Rabbits should be young and tender, but full-grown and fat. Two are required to make a dish. One rabbit, except for an invalid, is scarcely worth the trouble of cooking; and, being naturally insipid, it must have certain seasoning to make it taste well. The hare, so much prized in England, owes its reputation entirely to their mode of dressing it, which is troublesome, expensive, and in our country would never become popular, unless the animal had in itself more to recommend it. With all that can be done for a hare, it is, when cooked, black, dry, hard; and if it has been kept long enough to acquire what they call the "true game flavor," so much the worse. A fine fat well-fed tame rabbit is much better. In "Virginia, the negroes frequently call a large rabbit "a hare" - or rather "a yar;" and though they know it to be young, they generally term it "that old yar." We opine that with them "yars" are not admired. If a rabbit is really old his ears are tough, and his claws blunt and rough with coarse hairs growing between them. A young rabbit has short sharp claws, and ears so tender that on trying you can easily tear them. Rabbits should be cooked the day they are killed. Always cut off the head. A rabbit dished whole, with its head on, is, to most persons, a disgusting sight. The head of no small animal is worth eating, and always looks disagreeable when cooked.
The livers of rabbits should be added to the gravy.
Take a pair of fine well-fed young rabbits, and having drawn or emptied them, lay them, for about ten minutes, in a pan of warm water. Then dry them inside with a clean cloth, carefully wiping them out. Truss them short, and neatly, having removed the heads. Line the inside with very thin slices of fat bacon that has had most of the salt soaked out. Make a plentiful stuffing or forcemeat of bread steeped in milk, some fresh butter mixed with a very little flour; or, instead of butter, some beef suet finely minced; some chopped sweet herbs; and some crumbled yolks of hard-boiled eggs. Season with mace and nutmeg, and grated lemon rind. Fill the rabbits well with this - or, you may stuff them entirely with boiled potatos, mashed with plenty of nice butter, or the drippings of roast veal or pork. Or (if liked) you may make the stuffing entirely of minced onion, (previously boiled,) and minced sage leaves, moistened with a very little lard or sweet oil, and seasoned with powdered mace, nutmeg, and pepper. Having put in plenty of stuffing, sew up the bodies of the rabbits, flour them well, and put them on the spit and set them before a clear fire. Baste them with milk, or with fresh butter, tied up in thin muslin. They will be done in an hour or more. Thicken the gravy with flour, and pour it over them in the dish. Roasted rabbits make a good second dish at a small dinner. Take the livers of the rabbits, and chop them, to put into the gravy.

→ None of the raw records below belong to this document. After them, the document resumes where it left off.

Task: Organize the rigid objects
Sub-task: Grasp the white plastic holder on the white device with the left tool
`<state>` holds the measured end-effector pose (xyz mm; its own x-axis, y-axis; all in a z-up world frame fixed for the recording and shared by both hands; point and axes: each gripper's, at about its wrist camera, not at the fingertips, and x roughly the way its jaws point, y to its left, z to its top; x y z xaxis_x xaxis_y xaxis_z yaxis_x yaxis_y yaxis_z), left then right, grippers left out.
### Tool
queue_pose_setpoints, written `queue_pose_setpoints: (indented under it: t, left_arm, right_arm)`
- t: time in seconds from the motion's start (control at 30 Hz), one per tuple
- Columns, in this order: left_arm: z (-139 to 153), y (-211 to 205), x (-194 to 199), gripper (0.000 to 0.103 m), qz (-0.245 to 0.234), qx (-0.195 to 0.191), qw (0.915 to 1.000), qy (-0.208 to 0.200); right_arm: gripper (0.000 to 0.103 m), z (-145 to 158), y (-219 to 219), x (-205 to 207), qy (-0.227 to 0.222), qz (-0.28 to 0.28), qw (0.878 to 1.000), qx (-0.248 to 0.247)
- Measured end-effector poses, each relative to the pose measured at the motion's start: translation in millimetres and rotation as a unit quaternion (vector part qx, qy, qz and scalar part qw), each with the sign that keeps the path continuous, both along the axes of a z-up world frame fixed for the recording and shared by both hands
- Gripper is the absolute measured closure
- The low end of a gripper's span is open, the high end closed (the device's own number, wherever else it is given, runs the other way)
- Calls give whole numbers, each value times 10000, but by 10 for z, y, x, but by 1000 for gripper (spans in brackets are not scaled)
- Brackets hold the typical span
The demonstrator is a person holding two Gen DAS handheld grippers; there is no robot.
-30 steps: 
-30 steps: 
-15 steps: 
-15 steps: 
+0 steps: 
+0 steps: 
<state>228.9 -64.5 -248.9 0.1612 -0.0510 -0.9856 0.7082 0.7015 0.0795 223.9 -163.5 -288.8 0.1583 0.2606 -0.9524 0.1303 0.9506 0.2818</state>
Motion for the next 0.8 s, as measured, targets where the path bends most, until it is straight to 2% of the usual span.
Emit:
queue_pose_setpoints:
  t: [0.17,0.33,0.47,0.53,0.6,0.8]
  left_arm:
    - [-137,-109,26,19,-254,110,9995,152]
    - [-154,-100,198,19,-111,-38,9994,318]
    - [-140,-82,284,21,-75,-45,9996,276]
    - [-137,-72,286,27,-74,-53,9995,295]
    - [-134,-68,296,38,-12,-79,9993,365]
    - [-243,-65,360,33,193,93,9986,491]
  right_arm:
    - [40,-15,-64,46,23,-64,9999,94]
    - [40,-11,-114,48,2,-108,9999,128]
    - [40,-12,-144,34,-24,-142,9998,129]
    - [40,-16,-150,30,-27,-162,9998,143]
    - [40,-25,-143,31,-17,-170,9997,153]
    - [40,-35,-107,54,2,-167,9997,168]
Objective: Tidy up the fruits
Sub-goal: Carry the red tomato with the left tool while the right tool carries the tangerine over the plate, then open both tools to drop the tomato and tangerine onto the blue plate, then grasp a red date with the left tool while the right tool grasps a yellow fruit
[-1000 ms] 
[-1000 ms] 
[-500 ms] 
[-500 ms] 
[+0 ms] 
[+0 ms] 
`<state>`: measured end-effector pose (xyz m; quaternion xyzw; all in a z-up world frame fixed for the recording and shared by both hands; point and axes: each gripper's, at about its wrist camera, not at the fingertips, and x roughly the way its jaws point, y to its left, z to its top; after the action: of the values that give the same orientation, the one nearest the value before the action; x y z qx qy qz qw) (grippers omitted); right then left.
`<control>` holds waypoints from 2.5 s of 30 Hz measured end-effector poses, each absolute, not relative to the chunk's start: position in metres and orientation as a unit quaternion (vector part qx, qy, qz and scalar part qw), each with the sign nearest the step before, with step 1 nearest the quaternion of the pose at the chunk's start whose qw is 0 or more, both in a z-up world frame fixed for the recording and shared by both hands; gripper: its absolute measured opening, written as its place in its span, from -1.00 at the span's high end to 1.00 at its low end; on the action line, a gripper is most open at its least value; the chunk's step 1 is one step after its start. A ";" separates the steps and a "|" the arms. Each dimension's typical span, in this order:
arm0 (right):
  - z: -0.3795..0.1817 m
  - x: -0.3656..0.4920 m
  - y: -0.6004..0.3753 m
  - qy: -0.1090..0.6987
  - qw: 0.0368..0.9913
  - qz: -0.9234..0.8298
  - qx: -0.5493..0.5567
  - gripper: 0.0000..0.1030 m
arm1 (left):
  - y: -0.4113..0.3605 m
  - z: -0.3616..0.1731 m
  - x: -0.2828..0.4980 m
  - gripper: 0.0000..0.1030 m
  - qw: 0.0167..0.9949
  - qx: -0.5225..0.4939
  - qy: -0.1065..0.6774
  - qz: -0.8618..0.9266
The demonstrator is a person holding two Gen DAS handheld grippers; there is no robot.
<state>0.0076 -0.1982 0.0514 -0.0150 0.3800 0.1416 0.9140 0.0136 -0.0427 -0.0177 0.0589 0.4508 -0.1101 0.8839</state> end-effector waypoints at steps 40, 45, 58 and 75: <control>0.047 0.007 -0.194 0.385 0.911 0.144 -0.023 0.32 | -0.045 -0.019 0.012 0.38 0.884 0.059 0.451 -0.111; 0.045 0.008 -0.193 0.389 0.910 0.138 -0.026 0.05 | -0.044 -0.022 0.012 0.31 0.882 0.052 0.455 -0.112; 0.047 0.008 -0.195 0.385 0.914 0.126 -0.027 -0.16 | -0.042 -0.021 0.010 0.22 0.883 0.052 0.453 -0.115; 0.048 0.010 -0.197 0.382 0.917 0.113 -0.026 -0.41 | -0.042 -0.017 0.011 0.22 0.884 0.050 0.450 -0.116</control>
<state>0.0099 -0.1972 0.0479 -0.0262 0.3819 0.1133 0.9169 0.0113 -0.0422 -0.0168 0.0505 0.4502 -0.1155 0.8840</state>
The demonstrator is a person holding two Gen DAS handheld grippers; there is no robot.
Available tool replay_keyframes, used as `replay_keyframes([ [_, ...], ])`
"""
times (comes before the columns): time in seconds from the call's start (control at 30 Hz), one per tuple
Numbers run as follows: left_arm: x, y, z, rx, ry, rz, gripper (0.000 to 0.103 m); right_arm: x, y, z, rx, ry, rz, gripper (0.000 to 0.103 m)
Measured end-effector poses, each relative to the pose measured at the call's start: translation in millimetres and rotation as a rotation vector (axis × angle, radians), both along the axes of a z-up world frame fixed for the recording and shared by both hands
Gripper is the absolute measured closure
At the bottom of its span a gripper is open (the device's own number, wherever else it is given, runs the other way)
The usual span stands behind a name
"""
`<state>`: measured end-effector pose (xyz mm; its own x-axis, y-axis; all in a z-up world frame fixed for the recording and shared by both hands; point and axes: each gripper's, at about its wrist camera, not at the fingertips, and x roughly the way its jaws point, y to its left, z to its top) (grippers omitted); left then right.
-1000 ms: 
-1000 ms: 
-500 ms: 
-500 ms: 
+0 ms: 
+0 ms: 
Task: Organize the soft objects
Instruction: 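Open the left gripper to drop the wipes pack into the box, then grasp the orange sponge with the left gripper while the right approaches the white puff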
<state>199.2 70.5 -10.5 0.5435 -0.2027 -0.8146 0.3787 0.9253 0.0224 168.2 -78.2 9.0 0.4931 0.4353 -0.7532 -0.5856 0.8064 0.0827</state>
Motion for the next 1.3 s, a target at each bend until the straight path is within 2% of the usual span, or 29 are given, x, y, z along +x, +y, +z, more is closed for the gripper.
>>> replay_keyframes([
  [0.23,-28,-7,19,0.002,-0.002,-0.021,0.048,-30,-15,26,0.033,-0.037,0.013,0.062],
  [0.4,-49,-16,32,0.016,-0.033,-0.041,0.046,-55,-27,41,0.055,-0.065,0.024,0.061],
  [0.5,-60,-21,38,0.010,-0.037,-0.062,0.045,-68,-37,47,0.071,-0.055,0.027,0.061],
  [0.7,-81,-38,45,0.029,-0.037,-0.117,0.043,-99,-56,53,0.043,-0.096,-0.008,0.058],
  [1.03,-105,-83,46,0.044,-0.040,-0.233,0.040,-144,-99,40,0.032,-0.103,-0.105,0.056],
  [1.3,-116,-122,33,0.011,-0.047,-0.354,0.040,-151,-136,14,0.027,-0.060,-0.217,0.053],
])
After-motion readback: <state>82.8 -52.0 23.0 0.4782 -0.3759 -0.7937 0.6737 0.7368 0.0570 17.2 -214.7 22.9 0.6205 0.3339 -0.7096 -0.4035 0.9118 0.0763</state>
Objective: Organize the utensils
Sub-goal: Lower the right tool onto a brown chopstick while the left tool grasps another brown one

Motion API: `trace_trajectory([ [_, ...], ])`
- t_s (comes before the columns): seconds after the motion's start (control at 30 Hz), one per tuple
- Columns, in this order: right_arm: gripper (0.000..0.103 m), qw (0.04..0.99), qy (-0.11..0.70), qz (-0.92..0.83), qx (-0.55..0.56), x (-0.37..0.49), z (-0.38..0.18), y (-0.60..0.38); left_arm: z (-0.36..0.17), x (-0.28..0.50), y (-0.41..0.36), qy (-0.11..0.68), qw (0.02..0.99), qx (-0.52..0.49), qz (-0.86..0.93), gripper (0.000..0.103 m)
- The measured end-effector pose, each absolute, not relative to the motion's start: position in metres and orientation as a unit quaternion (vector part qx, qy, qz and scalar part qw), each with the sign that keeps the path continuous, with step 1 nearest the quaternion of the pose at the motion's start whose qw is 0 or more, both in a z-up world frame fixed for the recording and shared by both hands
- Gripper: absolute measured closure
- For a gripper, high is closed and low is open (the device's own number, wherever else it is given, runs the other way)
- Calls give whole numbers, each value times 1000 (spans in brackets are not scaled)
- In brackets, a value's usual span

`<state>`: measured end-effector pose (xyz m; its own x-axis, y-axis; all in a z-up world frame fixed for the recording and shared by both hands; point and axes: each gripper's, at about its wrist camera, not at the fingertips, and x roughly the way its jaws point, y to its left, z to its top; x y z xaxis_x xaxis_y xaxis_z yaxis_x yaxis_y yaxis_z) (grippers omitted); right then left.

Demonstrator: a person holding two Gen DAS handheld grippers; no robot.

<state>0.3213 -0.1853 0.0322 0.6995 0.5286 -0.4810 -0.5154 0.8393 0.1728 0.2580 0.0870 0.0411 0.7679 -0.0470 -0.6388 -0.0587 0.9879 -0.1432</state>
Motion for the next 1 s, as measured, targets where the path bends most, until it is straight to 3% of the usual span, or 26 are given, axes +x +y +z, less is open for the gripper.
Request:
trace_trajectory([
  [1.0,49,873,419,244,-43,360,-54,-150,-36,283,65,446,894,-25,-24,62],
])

Peel, boil, and slice six (or more) large onions, and season them with nutmeg, and a very little cayenne. Cover them, and set them aside till wanted. Cut two fine rabbits into pieces, and fry them in fresh butter or lard. When browned, and nearly done, cover them with the sliced onions, and brown them, having laid among them some bits of fresh butter rolled in flour. Dish the rabbits, with the pieces entirely hidden under the onions.
A plainer, and not so good a way, is to put the pieces of rabbit, and the sliced onions, into a stew-pan with a little water, and stew the whole together.